WHAT YOU NEED TO DO:
Identify all lines in the listing that include the word "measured", and copy them out.

RAW DATA:
───

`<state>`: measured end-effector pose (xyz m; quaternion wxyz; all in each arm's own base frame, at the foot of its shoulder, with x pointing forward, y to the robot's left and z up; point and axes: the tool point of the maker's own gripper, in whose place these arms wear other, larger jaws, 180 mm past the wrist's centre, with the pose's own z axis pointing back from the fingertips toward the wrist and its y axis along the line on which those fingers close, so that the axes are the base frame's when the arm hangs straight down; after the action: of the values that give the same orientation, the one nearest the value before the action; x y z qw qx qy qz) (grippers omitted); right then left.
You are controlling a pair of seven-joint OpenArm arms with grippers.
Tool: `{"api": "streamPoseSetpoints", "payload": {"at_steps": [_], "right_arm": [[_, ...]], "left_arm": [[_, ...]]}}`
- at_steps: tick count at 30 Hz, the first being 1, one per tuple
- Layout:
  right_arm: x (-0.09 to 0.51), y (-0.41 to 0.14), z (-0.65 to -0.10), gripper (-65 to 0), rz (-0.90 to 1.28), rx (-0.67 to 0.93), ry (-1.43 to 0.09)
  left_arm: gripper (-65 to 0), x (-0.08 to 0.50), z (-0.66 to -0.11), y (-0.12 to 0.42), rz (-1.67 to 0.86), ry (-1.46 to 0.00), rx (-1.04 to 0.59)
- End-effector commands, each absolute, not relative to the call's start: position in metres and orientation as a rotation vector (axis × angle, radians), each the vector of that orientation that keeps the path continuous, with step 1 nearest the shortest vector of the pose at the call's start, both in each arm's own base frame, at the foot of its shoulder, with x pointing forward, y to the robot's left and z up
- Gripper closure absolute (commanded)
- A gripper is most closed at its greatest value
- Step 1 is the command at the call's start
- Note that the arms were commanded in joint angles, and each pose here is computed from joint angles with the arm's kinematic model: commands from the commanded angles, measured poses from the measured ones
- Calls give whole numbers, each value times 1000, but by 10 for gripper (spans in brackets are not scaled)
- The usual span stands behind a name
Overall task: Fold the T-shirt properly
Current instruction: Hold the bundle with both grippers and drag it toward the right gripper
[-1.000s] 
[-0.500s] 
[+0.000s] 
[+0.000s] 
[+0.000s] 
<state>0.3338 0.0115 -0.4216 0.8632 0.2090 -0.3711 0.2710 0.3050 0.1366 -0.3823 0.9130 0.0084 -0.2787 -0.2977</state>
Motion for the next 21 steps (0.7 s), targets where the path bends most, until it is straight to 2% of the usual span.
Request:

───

WRITTEN RESPONSE:
`<state>`: measured end-effector pose (xyz m; quaternion wxyz; all in each arm's own base frame, at the foot of its shoulder, with x pointing forward, y to the robot's left and z up; point and axes: the tool point of the maker's own gripper, in whose place these arms wear other, larger jaws, 180 mm past the wrist's centre, with the pose's own z axis pointing back from the fingertips toward the wrist and its y axis along the line on which those fingers close, so that the axes are the base frame's when the arm hangs straight down; after the action: of the values that give the same orientation, the one nearest the value before the action; x y z qw qx qy qz) (grippers omitted); right then left.
- Note that the arms were commanded in joint angles, and each pose here is computed from joint angles with the arm's kinematic model: commands from the commanded angles, measured poses from the measured ones

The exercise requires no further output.